Use the iconv command.

To make sure the file is in Windows-1252, open it in Notepad (under Windows), then click Save As. Notepad suggests current encoding as the default; if it's Windows-1252 (or any 1-byte codepage, for that matter), it would say "ANSI".

Upvotes: 3

Jon Skeet
Jon Skeet

Reputation: 1500225

How would you expect recode to know that a file is Windows-1252? In theory, I believe any file is a valid Windows-1252 file, as it maps every possible byte to a character.

Now there are certainly characteristics which would strongly suggest that it's UTF-8 - if it starts with the UTF-8 BOM, for example - but they wouldn't be definitive.

One option would be to detect whether it's actually a completely valid UTF-8 file first, I suppose... again, that would only be suggestive.
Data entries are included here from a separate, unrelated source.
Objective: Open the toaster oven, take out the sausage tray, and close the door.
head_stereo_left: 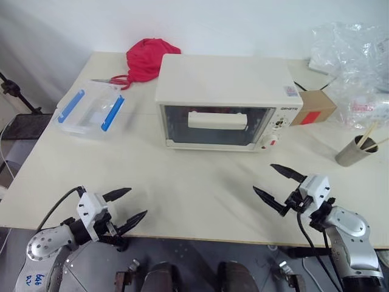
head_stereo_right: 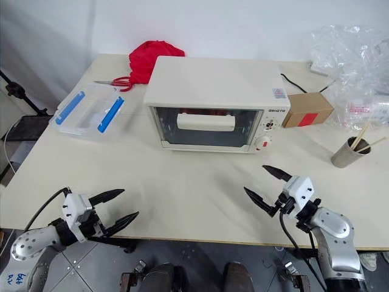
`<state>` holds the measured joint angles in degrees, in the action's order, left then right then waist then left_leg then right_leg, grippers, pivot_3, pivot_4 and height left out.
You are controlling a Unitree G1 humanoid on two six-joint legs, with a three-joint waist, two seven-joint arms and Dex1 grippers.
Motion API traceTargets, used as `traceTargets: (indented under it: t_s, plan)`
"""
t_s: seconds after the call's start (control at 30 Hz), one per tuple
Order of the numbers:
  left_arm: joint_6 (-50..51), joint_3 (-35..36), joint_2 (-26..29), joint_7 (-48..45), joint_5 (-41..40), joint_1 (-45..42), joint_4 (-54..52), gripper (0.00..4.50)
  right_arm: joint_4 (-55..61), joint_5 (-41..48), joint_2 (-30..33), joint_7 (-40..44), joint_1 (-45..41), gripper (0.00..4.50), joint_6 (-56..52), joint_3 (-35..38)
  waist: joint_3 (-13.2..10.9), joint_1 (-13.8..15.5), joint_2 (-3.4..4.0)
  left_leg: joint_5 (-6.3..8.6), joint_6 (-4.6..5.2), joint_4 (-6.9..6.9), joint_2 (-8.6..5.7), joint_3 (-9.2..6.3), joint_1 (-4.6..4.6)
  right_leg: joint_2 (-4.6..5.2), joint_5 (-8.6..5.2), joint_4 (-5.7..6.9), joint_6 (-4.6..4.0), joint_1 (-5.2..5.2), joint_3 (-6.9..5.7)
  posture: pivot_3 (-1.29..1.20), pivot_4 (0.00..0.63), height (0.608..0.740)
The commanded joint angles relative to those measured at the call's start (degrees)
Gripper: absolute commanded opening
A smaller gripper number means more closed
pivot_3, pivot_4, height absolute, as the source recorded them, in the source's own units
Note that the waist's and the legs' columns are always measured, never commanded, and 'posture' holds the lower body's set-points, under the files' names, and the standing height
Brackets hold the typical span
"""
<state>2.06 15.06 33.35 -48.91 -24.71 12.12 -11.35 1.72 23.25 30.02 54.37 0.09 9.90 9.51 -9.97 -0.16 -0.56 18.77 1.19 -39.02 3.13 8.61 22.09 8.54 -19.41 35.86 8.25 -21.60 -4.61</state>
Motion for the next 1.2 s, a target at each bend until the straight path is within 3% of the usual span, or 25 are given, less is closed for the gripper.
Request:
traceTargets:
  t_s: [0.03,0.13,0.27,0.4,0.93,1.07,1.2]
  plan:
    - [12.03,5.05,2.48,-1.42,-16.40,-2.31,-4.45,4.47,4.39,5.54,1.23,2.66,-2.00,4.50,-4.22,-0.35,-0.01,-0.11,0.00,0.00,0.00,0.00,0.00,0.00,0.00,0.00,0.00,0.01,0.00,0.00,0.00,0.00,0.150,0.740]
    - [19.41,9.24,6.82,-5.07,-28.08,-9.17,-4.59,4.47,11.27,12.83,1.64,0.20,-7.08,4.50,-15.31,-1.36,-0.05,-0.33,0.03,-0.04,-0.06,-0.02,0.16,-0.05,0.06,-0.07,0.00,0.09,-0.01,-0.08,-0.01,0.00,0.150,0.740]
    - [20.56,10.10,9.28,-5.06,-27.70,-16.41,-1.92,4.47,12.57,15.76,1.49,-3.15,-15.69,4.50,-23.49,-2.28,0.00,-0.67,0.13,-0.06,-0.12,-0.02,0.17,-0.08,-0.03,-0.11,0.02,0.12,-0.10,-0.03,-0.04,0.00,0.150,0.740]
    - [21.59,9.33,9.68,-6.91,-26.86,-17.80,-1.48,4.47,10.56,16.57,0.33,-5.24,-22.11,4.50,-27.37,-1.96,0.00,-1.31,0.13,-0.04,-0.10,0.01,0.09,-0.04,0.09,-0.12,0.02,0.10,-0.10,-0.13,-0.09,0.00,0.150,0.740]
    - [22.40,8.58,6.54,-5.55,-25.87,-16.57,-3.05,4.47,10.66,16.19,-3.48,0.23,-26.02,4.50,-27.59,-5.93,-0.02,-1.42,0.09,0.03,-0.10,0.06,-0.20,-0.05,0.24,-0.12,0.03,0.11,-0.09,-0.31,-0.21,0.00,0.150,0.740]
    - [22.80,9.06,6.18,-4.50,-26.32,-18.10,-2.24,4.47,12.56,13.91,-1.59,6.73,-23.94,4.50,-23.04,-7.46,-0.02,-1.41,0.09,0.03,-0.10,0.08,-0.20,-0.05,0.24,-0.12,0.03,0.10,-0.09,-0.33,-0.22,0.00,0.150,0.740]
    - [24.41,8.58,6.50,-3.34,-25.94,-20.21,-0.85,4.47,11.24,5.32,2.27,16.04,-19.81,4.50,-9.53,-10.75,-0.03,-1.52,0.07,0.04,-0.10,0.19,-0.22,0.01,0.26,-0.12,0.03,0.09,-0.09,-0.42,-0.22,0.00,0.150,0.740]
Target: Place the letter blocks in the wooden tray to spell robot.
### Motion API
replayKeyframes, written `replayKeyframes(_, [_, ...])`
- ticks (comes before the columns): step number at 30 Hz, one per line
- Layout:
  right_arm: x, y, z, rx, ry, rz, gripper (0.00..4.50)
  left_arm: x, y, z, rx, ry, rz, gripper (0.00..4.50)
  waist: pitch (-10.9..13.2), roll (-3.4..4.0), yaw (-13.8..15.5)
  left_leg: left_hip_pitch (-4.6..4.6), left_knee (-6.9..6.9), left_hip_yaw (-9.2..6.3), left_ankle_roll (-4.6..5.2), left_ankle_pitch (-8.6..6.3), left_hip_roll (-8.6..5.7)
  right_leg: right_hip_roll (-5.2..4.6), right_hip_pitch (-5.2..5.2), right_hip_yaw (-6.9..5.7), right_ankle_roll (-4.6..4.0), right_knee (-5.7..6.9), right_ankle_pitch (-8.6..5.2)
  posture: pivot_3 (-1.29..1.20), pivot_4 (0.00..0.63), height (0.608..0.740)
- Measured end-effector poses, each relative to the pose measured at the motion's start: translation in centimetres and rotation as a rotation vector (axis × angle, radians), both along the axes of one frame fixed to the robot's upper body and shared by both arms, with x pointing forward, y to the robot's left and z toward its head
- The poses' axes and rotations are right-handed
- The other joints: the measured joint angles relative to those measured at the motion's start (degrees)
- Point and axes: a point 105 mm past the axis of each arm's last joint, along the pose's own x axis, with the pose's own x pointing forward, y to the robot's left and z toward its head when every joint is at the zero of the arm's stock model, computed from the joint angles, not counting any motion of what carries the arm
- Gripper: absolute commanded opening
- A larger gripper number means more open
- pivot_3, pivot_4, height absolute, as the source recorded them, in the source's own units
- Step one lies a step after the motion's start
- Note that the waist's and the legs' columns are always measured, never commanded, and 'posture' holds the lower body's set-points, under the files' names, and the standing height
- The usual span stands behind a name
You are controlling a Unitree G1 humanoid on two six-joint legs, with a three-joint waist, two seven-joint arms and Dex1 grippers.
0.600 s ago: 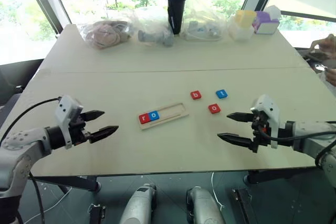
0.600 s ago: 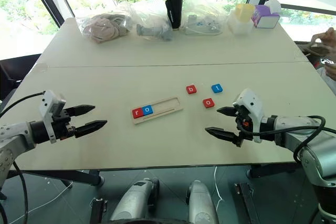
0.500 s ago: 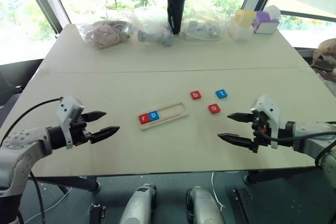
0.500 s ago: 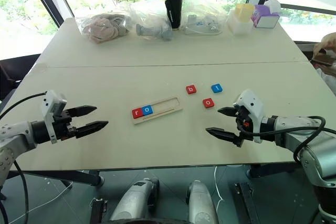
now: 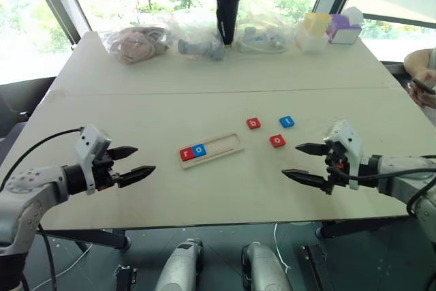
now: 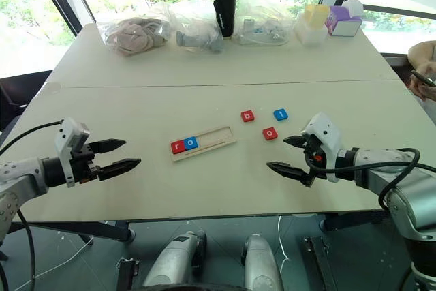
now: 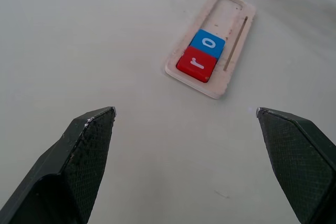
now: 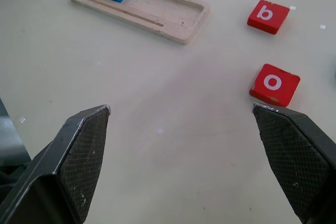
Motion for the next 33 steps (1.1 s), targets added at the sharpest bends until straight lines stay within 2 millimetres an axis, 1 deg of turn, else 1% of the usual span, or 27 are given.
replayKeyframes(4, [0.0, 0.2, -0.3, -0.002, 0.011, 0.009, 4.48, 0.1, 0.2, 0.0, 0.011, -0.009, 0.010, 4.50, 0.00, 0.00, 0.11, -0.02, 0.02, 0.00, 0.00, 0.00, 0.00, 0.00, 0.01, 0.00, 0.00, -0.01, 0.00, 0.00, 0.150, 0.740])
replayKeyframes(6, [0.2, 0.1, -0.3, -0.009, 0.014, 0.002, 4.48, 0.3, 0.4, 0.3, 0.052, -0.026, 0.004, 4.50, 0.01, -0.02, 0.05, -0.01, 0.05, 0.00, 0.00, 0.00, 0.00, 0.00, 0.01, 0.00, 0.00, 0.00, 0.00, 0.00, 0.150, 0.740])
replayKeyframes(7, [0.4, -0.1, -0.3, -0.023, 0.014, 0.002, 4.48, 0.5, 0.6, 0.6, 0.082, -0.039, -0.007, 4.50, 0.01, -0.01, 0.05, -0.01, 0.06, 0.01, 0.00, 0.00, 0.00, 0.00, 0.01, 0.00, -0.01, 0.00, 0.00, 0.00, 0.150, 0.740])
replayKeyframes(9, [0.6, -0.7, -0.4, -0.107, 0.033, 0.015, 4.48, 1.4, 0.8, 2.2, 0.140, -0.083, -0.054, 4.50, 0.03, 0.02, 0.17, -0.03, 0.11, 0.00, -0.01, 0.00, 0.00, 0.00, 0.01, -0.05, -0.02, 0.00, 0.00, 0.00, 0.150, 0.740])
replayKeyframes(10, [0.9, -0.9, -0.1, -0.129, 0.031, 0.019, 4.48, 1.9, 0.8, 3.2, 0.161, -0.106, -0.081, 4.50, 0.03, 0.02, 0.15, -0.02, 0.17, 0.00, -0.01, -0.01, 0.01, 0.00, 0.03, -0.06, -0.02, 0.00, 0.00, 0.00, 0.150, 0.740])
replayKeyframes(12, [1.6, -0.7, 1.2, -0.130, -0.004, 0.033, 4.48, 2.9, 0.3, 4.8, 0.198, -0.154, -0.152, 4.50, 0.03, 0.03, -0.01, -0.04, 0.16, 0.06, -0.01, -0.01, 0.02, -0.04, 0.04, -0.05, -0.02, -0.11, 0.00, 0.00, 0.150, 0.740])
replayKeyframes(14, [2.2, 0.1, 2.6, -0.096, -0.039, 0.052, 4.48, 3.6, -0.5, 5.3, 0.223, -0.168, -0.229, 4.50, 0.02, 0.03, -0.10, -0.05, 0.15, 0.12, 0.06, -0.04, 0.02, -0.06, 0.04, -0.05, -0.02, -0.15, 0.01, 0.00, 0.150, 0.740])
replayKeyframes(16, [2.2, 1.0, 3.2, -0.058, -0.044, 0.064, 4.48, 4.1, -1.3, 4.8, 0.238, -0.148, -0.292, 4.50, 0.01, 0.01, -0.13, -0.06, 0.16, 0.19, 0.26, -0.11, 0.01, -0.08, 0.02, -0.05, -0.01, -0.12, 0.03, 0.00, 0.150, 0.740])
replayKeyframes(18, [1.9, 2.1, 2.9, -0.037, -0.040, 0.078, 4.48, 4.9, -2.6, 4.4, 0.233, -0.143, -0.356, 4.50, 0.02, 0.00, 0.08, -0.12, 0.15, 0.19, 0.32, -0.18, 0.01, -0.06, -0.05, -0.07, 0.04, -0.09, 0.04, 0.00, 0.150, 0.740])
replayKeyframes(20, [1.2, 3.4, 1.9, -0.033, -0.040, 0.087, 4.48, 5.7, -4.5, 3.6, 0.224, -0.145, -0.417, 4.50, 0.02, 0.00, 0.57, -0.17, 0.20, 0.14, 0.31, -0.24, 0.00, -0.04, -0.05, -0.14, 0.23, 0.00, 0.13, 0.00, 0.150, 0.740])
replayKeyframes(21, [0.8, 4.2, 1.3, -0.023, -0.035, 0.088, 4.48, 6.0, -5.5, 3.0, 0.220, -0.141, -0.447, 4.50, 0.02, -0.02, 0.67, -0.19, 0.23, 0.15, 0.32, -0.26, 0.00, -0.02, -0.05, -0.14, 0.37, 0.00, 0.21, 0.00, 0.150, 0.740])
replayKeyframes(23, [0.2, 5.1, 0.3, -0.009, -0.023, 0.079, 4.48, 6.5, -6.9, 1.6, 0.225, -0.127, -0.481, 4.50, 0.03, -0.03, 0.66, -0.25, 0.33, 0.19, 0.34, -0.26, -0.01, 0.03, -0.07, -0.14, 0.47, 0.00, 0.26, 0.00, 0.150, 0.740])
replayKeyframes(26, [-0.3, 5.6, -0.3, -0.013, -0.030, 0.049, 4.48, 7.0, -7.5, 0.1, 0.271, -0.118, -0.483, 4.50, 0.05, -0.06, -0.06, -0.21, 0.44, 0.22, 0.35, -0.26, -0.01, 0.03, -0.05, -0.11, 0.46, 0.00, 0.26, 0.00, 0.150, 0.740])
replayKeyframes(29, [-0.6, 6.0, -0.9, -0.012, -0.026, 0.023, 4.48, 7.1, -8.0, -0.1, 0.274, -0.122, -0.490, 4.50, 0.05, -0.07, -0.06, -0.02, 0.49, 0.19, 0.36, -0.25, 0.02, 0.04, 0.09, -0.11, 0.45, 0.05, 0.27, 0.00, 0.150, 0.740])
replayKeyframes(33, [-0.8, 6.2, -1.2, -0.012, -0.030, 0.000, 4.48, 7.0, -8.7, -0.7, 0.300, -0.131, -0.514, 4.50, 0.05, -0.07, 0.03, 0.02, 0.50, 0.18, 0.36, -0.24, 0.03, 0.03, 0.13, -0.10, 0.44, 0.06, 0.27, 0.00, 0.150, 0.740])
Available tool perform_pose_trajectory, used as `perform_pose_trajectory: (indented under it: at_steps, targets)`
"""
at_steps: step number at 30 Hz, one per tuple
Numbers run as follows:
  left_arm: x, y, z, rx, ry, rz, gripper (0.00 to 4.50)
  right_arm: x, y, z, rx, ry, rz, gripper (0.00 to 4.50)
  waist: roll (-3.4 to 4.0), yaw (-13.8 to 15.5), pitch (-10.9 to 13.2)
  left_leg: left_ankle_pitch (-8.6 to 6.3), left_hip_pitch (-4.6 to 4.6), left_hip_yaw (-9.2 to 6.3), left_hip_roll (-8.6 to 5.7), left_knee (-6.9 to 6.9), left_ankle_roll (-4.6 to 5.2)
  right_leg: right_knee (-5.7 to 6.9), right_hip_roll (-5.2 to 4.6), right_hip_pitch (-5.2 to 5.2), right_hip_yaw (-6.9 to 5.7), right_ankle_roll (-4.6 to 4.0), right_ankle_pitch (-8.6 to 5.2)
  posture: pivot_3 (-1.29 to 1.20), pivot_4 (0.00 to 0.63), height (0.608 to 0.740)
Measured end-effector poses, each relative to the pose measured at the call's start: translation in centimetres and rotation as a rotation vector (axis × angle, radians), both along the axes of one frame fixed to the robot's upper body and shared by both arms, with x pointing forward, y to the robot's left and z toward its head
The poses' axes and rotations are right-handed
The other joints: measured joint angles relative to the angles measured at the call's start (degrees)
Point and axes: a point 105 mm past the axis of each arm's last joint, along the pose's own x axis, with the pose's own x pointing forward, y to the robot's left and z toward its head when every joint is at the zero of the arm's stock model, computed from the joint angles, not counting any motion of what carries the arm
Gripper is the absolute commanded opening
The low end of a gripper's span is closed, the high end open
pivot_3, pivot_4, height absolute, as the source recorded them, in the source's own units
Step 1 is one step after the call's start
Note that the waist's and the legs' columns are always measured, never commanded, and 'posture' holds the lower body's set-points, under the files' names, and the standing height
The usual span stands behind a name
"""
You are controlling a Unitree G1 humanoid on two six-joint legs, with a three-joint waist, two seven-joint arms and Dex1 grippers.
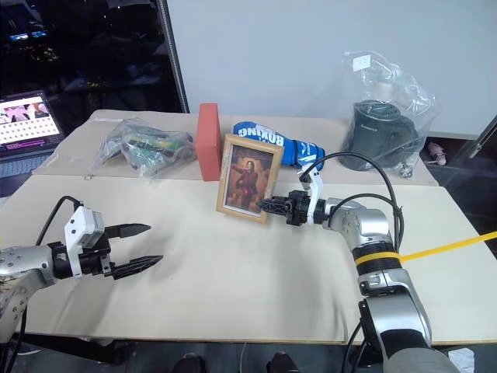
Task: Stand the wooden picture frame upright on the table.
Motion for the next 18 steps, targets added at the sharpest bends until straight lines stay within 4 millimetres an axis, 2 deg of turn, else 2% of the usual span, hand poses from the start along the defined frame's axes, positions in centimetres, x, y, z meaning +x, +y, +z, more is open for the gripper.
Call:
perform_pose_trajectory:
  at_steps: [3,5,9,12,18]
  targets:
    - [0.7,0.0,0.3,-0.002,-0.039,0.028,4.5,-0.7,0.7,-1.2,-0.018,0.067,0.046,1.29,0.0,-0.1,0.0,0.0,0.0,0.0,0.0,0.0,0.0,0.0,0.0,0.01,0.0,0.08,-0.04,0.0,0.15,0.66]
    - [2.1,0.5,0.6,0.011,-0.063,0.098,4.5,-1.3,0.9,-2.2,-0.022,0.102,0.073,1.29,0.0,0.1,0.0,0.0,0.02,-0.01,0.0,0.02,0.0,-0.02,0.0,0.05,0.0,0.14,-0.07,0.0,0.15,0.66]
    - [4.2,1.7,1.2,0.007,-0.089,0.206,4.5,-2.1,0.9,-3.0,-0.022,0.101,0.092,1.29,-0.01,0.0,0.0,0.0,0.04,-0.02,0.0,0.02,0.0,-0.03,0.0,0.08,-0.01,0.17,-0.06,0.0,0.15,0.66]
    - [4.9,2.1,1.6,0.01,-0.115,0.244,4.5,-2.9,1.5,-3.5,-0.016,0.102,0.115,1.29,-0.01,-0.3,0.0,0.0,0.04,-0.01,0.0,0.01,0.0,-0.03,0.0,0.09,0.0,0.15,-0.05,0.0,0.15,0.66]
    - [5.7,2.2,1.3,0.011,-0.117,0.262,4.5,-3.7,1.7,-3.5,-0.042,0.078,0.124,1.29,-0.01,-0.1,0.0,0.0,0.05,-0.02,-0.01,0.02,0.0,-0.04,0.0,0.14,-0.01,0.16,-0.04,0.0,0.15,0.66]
I'm not familiar with the recode tool itself, but you might want to see whether it's capable of recoding a file from and to the same encoding - if you do this with an invalid file (i.e. one which contains invalid UTF-8 byte sequences) it may well convert the invalid sequences into question marks or something similar. At that point you could detect that a file is valid UTF-8 by recoding it to UTF-8 and seeing whether the input and output are identical.

Alternatively, do this programmatically rather than using the recode utility - it would be quite straightforward in C#, for example.

Just to reiterate though: all of this is heuristic. If you really don't know the encoding of a file, nothing is going to tell you it with 100% accuracy.